A capital day for assessment projects

Last Monday CARET, University of Cambridge hosted a joint workshop for the current JISC Capital Programme Assessment projects. The day provided an opportunity for the projects to demonstrate how the tools they have been developing work together to provide the skeleton of a complete assessment system from authoring to delivery to storage. Participants were also encouraged to critically review progress to date and discuss future requirements for assessment tools.

Introducing the day Steve Lay reminded delegates of some of the detail of the call under which the projects had been funded. This included a focus on “building and testing software tools, composite applications and or implementing a data format and standards for to defined specification” – in this case QTI. The three funded projects have built directly on the outcomes of previous toolkits and demonstrator activities of the e-framework.

The morning was given over to a demo from the three teams, from Kingston, Cambridge and Southampton Universities respectively, showing how they interoperated by authoring a question in AQuRAte then storing it in Minibix and finally delivering it through ASDEL.

Although the user-interfaces still need a bit of work, the demo did clearly show how using a standards based approach does lead to interoperable systems and that the shorter, more iterative development funding cycle introduced by JISC can actually work.

In the afternoon there were two breakout sessions one dealing with the technical issues around developing and sustaining an open source community, the other looking innovations in assessment.

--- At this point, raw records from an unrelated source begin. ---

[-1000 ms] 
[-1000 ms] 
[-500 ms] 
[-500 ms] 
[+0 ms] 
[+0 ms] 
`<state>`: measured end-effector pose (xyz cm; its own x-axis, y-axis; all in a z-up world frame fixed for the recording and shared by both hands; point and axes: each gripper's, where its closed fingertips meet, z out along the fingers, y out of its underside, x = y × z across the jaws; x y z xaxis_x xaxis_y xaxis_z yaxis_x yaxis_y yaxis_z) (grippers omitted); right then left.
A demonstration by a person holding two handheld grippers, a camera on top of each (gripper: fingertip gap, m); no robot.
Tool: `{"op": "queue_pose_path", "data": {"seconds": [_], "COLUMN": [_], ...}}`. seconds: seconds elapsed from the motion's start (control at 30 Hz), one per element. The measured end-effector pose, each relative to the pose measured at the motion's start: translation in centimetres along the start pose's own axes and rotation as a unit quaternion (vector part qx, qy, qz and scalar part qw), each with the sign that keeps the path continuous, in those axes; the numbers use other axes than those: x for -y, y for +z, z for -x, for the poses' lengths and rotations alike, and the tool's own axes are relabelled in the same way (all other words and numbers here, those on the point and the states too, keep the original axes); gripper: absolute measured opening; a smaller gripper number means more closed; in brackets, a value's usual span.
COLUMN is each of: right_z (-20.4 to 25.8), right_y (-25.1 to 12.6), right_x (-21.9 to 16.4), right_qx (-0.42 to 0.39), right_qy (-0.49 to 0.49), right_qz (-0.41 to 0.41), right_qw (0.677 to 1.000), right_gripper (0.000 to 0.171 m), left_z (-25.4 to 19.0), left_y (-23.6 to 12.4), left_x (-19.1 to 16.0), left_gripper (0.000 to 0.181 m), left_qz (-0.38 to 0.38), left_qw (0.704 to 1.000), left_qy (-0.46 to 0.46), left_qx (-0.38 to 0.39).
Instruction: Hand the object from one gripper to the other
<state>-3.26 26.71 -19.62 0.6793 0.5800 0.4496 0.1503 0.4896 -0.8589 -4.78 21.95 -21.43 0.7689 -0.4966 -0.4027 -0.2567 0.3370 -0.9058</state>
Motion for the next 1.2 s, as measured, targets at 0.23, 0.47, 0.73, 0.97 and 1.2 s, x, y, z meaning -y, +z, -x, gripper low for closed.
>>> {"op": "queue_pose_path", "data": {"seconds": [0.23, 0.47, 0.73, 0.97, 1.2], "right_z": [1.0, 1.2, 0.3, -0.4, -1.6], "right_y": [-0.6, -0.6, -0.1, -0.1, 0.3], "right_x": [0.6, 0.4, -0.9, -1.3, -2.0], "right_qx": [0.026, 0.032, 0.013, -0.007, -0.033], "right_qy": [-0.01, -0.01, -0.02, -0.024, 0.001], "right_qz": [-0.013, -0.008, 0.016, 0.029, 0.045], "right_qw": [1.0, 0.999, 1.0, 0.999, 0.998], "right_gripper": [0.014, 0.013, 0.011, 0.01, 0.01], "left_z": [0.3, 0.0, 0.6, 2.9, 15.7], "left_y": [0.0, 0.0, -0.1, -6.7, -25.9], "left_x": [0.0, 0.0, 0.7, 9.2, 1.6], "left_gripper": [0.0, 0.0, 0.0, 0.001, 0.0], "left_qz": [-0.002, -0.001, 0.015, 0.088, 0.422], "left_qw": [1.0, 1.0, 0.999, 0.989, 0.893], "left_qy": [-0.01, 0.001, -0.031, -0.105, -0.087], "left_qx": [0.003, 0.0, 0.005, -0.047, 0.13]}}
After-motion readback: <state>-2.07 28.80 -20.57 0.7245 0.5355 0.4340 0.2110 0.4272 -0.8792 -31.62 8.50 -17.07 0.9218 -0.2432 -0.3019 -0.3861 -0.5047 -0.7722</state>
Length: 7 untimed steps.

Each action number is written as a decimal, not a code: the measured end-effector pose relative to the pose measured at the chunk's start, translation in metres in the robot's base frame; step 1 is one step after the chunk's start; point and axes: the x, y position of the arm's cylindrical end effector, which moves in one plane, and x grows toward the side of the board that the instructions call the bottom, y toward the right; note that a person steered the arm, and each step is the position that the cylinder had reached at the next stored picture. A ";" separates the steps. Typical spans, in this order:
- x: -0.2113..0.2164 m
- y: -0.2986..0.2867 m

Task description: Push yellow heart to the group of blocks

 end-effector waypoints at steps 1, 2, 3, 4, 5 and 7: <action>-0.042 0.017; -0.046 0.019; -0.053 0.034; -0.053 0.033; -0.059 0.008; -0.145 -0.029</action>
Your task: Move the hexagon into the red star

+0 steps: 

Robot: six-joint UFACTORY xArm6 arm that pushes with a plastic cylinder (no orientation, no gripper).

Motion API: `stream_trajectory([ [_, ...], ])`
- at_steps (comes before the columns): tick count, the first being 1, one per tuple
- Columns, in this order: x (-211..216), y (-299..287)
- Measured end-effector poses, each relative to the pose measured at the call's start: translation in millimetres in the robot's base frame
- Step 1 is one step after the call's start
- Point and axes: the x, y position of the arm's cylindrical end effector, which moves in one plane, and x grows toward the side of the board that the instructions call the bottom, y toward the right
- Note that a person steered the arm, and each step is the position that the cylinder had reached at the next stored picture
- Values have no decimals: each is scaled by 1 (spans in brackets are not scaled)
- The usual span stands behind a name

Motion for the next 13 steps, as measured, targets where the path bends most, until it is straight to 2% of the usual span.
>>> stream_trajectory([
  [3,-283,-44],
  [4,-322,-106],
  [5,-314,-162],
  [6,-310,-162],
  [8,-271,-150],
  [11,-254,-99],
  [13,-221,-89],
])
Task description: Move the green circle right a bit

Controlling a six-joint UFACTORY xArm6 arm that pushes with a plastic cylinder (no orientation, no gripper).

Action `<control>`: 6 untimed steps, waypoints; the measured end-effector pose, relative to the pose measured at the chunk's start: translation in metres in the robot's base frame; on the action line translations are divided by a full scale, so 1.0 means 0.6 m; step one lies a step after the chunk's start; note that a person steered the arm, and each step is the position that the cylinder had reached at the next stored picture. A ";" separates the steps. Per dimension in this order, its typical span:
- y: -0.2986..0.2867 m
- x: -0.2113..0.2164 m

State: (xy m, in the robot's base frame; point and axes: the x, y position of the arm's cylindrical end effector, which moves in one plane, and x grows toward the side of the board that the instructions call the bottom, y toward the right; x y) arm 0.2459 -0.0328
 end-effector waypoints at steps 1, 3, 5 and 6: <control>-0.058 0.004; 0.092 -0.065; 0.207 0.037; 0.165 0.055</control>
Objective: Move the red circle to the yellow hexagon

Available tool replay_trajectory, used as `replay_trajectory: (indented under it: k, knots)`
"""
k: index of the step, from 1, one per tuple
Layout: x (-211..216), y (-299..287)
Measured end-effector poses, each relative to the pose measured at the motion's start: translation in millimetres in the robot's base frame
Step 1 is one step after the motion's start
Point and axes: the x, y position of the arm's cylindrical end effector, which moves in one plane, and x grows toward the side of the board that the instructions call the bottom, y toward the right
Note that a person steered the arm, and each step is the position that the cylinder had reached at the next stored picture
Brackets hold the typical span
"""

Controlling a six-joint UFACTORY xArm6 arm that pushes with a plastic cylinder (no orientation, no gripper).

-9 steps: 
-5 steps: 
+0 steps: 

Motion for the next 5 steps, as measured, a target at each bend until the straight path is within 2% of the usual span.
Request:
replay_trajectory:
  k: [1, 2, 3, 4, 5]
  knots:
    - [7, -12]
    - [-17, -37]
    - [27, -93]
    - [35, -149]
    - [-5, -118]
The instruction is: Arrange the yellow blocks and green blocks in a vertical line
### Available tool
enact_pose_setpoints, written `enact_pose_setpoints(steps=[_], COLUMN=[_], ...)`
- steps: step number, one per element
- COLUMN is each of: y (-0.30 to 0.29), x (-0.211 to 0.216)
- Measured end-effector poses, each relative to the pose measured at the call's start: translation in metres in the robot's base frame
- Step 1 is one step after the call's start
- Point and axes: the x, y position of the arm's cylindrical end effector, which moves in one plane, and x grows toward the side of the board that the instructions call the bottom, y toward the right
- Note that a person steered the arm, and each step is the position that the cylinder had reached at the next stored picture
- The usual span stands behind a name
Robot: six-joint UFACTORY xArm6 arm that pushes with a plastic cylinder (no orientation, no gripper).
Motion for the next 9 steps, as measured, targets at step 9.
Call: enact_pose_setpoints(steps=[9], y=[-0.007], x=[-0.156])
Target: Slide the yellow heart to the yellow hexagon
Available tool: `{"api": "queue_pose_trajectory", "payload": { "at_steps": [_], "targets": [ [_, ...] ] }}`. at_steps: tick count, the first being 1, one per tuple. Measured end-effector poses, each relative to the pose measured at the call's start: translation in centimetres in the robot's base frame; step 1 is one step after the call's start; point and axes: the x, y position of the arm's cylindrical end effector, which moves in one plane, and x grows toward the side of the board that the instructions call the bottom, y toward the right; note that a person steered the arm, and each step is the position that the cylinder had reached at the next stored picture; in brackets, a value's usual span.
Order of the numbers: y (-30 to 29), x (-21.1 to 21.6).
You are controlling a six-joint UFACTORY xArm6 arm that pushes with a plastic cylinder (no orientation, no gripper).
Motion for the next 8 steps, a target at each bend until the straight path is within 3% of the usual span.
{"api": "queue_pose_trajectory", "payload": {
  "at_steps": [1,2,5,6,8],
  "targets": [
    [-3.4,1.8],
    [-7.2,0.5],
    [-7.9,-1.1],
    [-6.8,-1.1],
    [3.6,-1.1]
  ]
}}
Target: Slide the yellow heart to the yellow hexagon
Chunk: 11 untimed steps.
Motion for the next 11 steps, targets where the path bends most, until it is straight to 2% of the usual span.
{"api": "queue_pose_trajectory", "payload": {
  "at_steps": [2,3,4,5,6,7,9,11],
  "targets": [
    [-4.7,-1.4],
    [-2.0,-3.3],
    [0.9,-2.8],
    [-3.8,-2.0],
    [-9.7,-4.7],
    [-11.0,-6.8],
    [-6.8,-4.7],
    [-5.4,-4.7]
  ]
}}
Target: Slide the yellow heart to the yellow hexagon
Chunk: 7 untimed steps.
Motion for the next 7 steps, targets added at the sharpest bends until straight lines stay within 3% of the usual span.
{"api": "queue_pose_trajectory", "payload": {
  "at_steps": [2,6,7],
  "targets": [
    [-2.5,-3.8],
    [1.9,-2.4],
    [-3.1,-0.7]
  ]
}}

One message that came through from both sessions was the need for more detailed feedback on what approaches and technologies work in the real world. Perhaps some kind of gap analysis between the tool-set we have just now and the needs of the user community combined with more detailed use cases. I think that this approach would certainly help to roadmap future funding calls in the domain as well as helping inform actually practice.

From the techie side of the discussion there was a general feeling of there still being lots of uncertainty about the development of an open source community. How/will/can the 80:20 rule of useful code be reversed? The JISC open source community is still relatively immature and the motivations for be part of it are generally because developers are being paid to be part of it – not because it is the best option. There was a general feeling that more work is needed to help develop, extend and sustain the community and that it is at quite a critical stage in its life-cycle. One suggestion to help with this was the need for a figure head to lead the community – so if you fancy being Mr/Mrs QTI do let us know:-)

More notes from the day are available for the projects’ discussion list.